Several young men called to the Torah on Shabbat recited Birkat Hagomel, the blessing of gratitude for recovering from a serious illness or completing a dangerous journey. Clearly, they were home from the front for Shabbat, soon to return to battle. But there was no drama; it seemed like a normal part of the service. And in the sanctuary, as on the streets or in restaurants and everywhere else, young soldiers carry their rifles with them at all times, a strict requirement of the IDF.
Several young men sat holding their rifles at a shiva house we visited the other day. They were there to comfort the family of their 26-year-old comrade in arms who was killed in Gaza, and the guns on their laps were a jarring reminder of the war to me, but apparently not to others.
The atmosphere in the room, though heavy with grief, was warm and embracing, and there were even moments of laughter when one of the soldiers would tell a story about his absent friend.

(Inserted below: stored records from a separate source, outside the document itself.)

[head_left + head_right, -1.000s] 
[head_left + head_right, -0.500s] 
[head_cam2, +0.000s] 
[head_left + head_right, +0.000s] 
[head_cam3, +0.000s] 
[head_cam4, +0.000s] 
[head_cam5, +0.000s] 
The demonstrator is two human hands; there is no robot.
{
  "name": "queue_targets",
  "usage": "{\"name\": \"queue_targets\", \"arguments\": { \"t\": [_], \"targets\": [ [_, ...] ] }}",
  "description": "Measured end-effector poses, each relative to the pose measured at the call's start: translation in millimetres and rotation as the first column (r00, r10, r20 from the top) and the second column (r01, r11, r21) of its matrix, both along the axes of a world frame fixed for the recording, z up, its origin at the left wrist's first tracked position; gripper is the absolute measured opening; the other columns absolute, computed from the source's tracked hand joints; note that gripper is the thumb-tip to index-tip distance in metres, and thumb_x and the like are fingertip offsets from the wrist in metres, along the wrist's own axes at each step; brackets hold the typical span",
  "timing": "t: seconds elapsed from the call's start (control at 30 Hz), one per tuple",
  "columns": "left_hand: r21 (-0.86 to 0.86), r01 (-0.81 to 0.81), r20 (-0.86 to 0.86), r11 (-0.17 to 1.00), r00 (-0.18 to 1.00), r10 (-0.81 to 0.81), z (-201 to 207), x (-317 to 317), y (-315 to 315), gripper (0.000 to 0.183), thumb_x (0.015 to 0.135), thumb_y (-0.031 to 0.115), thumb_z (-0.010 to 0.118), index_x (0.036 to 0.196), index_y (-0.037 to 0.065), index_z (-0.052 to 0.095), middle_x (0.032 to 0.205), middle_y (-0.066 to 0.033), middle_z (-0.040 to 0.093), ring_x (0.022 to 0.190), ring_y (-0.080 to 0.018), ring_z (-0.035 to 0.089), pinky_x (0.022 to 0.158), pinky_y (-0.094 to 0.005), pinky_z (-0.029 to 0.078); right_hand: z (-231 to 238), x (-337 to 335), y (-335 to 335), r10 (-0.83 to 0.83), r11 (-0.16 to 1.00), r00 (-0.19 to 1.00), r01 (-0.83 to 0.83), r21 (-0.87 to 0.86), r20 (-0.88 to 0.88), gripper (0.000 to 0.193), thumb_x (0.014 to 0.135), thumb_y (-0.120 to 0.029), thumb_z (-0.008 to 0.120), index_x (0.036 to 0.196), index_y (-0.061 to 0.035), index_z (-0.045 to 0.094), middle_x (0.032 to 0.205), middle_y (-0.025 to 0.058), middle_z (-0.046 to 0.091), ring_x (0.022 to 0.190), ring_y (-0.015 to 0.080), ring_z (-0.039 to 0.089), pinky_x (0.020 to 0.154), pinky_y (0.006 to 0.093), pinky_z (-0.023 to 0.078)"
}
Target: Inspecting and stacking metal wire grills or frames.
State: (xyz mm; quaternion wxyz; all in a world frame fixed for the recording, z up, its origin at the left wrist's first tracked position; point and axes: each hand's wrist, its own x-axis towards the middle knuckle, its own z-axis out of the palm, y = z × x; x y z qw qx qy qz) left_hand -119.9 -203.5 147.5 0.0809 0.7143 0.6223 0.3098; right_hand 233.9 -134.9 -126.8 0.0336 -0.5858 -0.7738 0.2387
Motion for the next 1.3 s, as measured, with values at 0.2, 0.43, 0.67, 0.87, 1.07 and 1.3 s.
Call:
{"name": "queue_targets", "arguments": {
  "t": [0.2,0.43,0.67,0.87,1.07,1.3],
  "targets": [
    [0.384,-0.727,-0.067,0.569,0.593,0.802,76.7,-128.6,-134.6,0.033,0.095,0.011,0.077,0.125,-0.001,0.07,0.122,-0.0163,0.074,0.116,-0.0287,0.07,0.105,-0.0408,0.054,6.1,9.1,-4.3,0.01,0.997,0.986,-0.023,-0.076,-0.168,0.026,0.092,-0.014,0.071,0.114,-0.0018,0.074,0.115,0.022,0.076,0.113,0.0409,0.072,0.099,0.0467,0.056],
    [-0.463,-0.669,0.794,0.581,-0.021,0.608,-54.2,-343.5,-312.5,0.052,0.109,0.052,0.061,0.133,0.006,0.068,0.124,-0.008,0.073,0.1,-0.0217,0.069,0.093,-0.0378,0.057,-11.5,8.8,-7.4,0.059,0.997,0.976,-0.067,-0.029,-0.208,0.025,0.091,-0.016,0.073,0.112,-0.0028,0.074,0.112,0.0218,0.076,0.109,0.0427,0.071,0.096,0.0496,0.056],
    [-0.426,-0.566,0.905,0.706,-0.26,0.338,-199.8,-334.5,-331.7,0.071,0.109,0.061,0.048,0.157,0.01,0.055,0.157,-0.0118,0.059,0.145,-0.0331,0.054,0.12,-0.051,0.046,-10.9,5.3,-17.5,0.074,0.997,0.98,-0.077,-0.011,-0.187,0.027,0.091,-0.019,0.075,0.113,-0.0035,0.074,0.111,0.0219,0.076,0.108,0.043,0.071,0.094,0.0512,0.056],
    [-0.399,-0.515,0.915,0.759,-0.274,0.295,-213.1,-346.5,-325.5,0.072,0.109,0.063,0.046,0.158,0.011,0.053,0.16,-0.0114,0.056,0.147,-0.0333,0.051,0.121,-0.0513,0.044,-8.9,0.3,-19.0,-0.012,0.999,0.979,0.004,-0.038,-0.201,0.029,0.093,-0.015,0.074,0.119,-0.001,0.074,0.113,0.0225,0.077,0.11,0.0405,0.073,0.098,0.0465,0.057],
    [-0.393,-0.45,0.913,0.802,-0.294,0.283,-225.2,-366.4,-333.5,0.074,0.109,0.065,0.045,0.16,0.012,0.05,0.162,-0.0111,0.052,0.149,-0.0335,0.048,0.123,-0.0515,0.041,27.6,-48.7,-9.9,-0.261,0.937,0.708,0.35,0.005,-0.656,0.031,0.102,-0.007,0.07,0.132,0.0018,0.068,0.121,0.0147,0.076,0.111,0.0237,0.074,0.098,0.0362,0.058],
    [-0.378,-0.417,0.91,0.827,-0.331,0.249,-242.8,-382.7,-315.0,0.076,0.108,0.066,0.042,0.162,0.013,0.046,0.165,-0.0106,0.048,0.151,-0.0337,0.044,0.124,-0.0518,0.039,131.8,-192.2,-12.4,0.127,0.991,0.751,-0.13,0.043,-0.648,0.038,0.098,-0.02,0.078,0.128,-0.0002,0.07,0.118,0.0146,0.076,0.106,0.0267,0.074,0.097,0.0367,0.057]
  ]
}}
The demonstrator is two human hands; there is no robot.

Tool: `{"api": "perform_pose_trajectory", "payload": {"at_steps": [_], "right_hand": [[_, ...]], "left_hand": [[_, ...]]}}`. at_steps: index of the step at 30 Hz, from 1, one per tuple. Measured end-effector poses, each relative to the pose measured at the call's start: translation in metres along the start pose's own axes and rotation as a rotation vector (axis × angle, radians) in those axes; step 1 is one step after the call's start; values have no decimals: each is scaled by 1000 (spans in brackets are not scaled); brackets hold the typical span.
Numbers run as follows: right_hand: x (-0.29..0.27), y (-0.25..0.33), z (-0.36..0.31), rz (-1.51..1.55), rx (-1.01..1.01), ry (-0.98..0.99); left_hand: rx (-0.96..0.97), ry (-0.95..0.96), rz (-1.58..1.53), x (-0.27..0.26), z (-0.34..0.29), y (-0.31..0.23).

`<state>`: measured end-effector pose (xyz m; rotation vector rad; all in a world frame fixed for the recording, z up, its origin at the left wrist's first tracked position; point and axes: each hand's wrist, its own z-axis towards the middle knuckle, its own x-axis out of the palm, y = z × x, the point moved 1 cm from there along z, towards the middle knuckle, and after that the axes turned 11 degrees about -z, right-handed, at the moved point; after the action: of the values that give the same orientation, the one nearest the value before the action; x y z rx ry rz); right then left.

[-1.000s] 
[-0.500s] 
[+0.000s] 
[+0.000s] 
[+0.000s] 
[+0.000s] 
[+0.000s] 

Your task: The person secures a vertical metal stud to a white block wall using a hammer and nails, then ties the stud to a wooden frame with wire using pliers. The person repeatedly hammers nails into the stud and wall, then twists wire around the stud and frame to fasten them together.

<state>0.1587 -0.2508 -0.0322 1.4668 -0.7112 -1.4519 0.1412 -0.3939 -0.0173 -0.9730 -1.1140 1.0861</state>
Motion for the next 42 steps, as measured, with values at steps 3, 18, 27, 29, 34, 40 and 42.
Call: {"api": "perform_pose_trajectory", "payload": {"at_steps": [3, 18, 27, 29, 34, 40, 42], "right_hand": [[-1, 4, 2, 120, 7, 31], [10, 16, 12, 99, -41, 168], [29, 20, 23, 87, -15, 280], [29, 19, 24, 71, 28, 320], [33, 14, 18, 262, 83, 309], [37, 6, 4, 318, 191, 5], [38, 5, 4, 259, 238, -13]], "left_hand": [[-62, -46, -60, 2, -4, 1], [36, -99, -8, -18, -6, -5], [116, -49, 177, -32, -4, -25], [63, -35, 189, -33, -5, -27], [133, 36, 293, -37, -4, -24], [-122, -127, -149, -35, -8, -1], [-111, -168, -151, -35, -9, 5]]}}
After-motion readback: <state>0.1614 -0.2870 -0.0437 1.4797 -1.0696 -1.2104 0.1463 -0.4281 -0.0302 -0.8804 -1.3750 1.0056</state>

Some of those present, like us, did not know the family or the young man who perished. But in Israel in times of war, it is common and generally encouraged for people to express their sympathy to the families of fallen soldiers in person. Perhaps like no other time in the state’s history, Israelis today are of one mind – in support of defeating their enemies – and one aching, if not broken, heart.
Virtually no family is immune from the pain of loss, anger, fear and worry. This is a country that has not had a good night’s sleep in more than three months, though it’s common, we were told, for soldiers to lie to their families about their whereabouts. “I tell them I’m at a boring desk job when I’m really in Gaza,” one soldier told us, “but I don’t want them to worry more than necessary.”
My wife and I were made to feel at home at the shiva, and within a few minutes, we were greeted by our rabbi from back back home, then an Israeli friend, and then another woman who, we soon discovered, was a distant relative of my wife, and then several young people who are friends of our children. (In Israel, it’s not six degrees of separation; it’s more like one-and-a-half.)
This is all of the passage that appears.